Een beter begrip van de biologie van het hypocretine / orexinesysteem heeft programma's voor het ontdekken van geneesmiddelen bij verschillende farmaceutische bedrijven bevorderd, resulterend in een reeks octrooien en samenstellingen met verschillende selectiviteit en in vitro kenmerken (Faedo et al., 2012; Lebold et al., 2013). Zoals hierboven getoond, werden sommige verbindingen gebruikt als farmacologische hulpmiddelen om OX1- en OX2-afhankelijke neurotransmissie te onderzoeken in vivo. Weinig verbindingen werden met succes in de mens gevorderd, in het bijzonder de dubbele OX1-OX2-receptorantagonist (DORA) almorexant (Hoever et al., 2012), SB-649868 (Bettica et al., 2012) en suvorexant (Herring et al., 2012). Alleen suvorexant ging met succes door Phase 3-ontwikkeling en het werd in de VS ingediend als nieuwe behandeling voor slapeloosheid in 2013.

Het eerste farmacologische hulpmiddel dat als OX1-receptorantagonist werd gebruikt, was SB-334867 (Jones et al., 2001; Smart et al., 2001). Onlangs zijn andere verbindingen voorgesteld: GSK1059865 (Alvaro et al., 2009; Gozzi et al., 2011), 2,5 di-gesubstitueerde piperidines (Jiang et al., 2012) en ACT-335827 (Steiner et al., 2013).

In deze review behandelen we het bewijs, meestal verzameld met farmacologische hulpmiddelen, voor een voorkeursrol van de OX1-gemedieerde neurotransmissie in dwangmatig gedrag, met name in relatie tot verslaving en eetaanvallen, en in angst.

Hypocretine / orexine en de OX1-receptor bij drugsverslaving en dwangmatig eetgedrag

Verschillende preklinische bevindingen wezen op de betrokkenheid van het hypocretine / orexinesysteem bij compulsief en repetitief gedrag en bij de beheersing van doelgericht gedrag. Recente uitstekende beoordelingen vat het bewijs samen dat is verzameld in meer dan honderd artikelen waarin wordt aangeklaagd dat het hypocretine / orexinesysteem in de laterale hypothalamus (Harris et al., 2005) is betrokken bij de gedragsverslaving-achtige ontregelingen geassocieerd met blootstelling aan cocaïne, amfetamine, morfine, heroïne, nicotine, ethanol en cannabinoïden bij knaagdieren (Espana et al., 2011; Mahler et al., 2012; Boutrel et al., 2013; Flores et al., 2013), evenals in de overmatige inname van smakelijk voedsel in verband met eetaanvallen (Tsujino en Sakurai, 2013).

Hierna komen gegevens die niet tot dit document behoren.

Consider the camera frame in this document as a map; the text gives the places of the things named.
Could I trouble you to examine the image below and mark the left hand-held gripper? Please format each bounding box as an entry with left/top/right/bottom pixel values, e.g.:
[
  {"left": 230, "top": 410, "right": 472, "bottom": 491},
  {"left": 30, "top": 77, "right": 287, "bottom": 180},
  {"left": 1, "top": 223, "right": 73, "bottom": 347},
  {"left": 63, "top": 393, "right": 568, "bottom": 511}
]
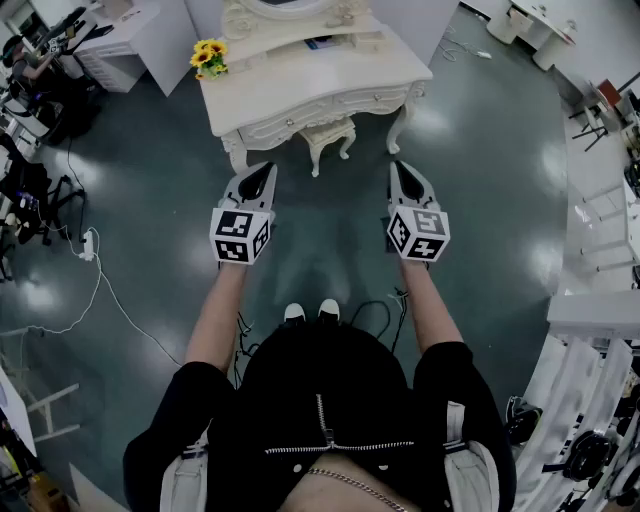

Gegevens die de hypocretine / orexine-betrokkenheid bij de effecten van verslavende geneesmiddelen ondersteunen, werden aanvankelijk verkregen bij muizen met een nulmutatie (KO) van het hypocretine / orexinepeptide, die verminderde tekenen van ontwenning van morfine vertoonden (Georgescu et al., 2003). Vervolgens heeft een verminderde geconditioneerde plaatsvoorkeur voor morfine (Narita et al., 2006) en voor nicotine (Plaza-Zabala et al., 2012) werd aangetoond bij knaagdieren. Meer recent toonden studies in KO-muizen met deletie van de OX1-receptor verminderde cocaïne en cannabinoïde zelftoediening en de blokkering van herstel van het nemen van medicijnen na onthouding aan (Hollander et al., 2012; Flores et al., 2013), wat wijst op een cruciale rol voor OX1-receptoren bij het bemiddelen van het herstel van het zoeken naar drugs.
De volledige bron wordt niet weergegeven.